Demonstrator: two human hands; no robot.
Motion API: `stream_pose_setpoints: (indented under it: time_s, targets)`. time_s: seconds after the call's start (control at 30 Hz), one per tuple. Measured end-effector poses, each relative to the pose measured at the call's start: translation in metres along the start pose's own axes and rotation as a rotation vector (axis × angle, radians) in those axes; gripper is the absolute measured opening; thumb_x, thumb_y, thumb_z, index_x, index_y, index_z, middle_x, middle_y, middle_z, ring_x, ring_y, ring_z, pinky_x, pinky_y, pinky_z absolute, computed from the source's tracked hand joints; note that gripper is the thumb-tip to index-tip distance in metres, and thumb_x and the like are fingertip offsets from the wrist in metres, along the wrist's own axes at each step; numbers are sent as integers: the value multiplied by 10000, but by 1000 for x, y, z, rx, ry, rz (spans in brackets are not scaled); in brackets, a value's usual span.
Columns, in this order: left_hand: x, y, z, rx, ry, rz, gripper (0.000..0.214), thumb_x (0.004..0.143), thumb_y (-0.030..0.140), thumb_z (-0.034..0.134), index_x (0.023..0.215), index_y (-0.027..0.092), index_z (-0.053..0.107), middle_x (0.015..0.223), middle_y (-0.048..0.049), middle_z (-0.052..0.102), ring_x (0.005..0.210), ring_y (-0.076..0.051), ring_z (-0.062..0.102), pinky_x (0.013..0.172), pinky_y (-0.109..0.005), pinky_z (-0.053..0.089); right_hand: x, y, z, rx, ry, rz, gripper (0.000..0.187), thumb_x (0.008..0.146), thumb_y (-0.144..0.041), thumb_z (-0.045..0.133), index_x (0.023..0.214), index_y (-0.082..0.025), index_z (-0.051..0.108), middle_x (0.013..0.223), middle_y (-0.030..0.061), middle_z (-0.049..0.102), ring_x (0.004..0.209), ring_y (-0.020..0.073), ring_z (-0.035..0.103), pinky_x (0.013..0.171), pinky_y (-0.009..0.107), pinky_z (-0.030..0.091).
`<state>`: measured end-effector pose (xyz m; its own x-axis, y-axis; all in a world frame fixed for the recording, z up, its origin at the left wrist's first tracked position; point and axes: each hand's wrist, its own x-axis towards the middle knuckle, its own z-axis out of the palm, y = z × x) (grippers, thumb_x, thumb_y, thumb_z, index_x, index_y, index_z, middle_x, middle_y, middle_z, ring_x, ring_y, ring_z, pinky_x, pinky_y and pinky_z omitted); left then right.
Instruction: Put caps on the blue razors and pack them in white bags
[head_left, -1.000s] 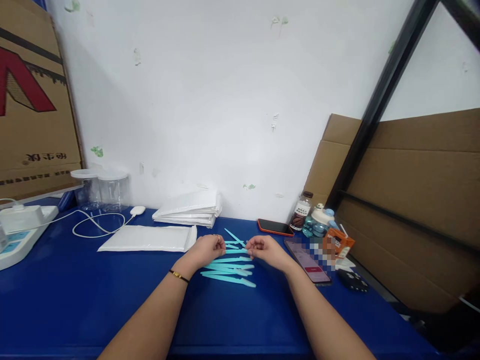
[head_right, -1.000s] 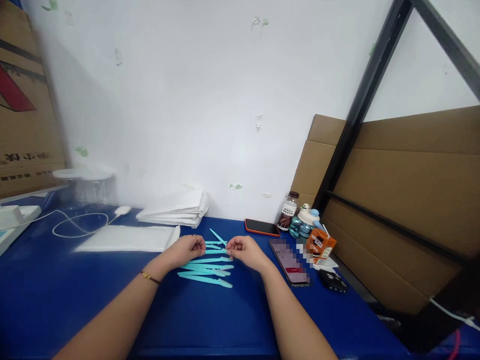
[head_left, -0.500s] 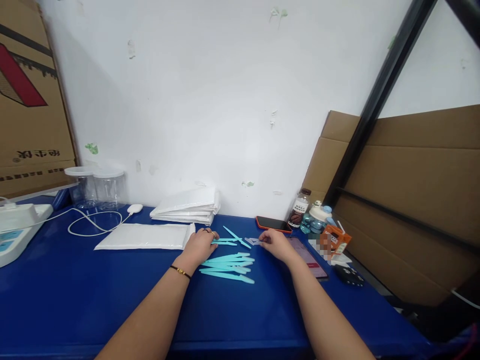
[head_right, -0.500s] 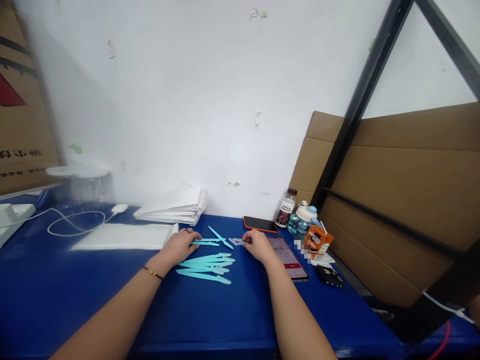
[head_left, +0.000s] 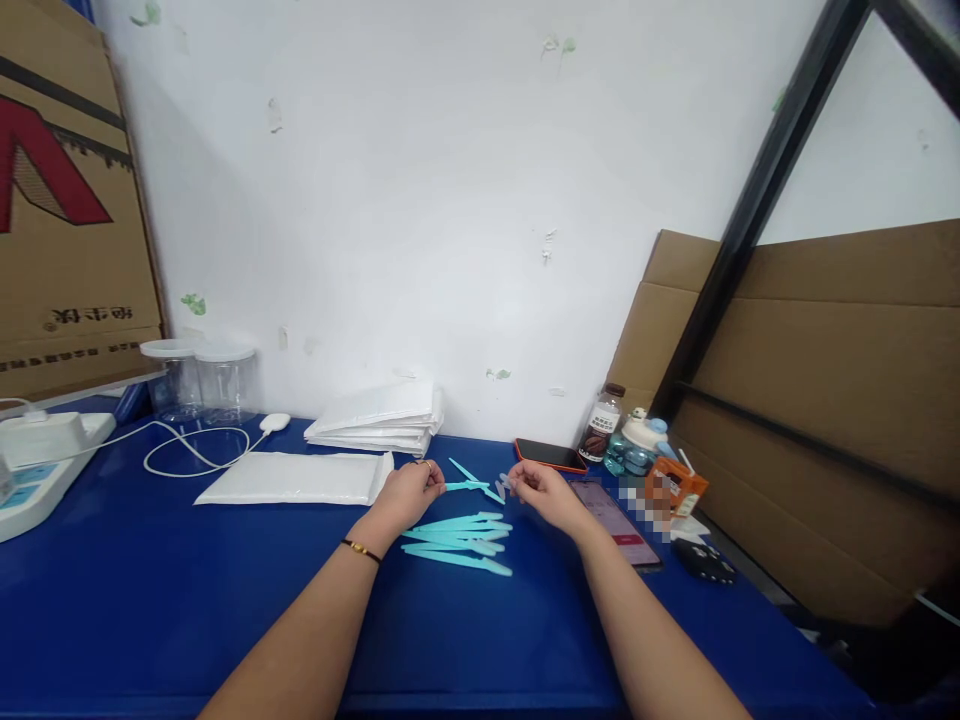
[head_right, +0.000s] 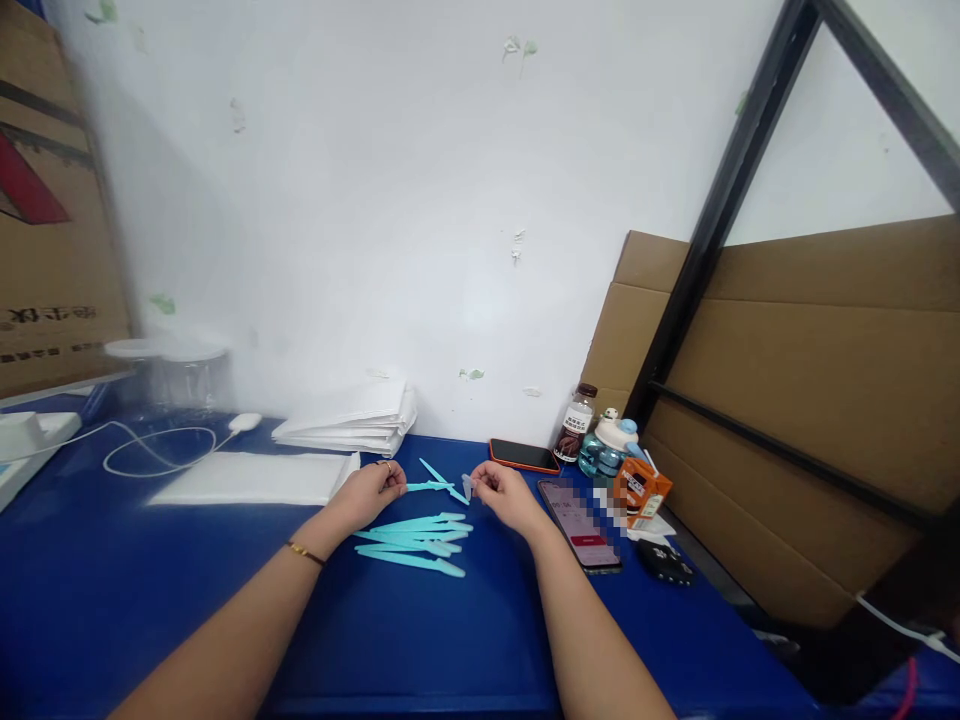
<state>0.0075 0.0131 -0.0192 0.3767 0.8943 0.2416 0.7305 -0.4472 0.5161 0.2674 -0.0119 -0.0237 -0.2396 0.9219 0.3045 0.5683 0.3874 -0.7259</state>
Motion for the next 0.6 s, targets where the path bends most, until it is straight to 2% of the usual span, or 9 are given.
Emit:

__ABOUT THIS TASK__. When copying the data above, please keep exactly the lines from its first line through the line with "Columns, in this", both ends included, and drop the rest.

__RESULT OF THIS TASK__.
Demonstrator: two human hands; no robot.
Motion API: `stream_pose_setpoints: (indented under it: time_s, targets)`. time_s: seconds after the call's start (control at 30 Hz), one per tuple. Measured end-effector poses, each relative to the pose measured at the call's start: translation in metres along the start pose's own axes and rotation as a rotation vector (axis × angle, radians) in those axes; gripper is the absolute measured opening; thumb_x, thumb_y, thumb_z, index_x, index_y, index_z, middle_x, middle_y, middle_z, ring_x, ring_y, ring_z, pinky_x, pinky_y, pinky_z absolute, computed from the source's tracked hand joints; note that gripper is the thumb-tip to index-tip distance in metres, and thumb_x and the like are fingertip offsets from the wrist in metres, along the wrist's own axes at each step; numbers are sent as integers: the value multiplied by 10000, but by 1000 for x, y, z, rx, ry, rz (spans in brackets are not scaled); in brackets, a value's usual span.
Columns, in this order: left_hand: x, y, z, rx, ry, rz, gripper (0.000..0.214), thumb_x (0.004..0.143), thumb_y (-0.030..0.140), thumb_z (-0.034..0.134), index_x (0.023..0.215), index_y (-0.027..0.092), index_z (-0.053..0.107), middle_x (0.015..0.223), middle_y (-0.048..0.049), middle_z (-0.052..0.102), ring_x (0.005..0.210), ring_y (-0.076..0.051), ring_z (-0.062..0.102), pinky_x (0.013..0.172), pinky_y (-0.109..0.005), pinky_z (-0.053..0.089); right_hand: x, y, z, rx, ry, rz, gripper (0.000..0.187), thumb_x (0.008..0.146), thumb_y (-0.144..0.041), thumb_z (-0.045..0.133), index_x (0.023..0.214), index_y (-0.082..0.025), index_z (-0.051..0.108), middle_x (0.013..0.223), middle_y (-0.030..0.061), middle_z (-0.049..0.102), ring_x (0.004..0.209), ring_y (-0.020..0.073), ring_z (-0.035..0.103), pinky_x (0.013..0.171), pinky_y (-0.009..0.107), pinky_z (-0.030..0.091).

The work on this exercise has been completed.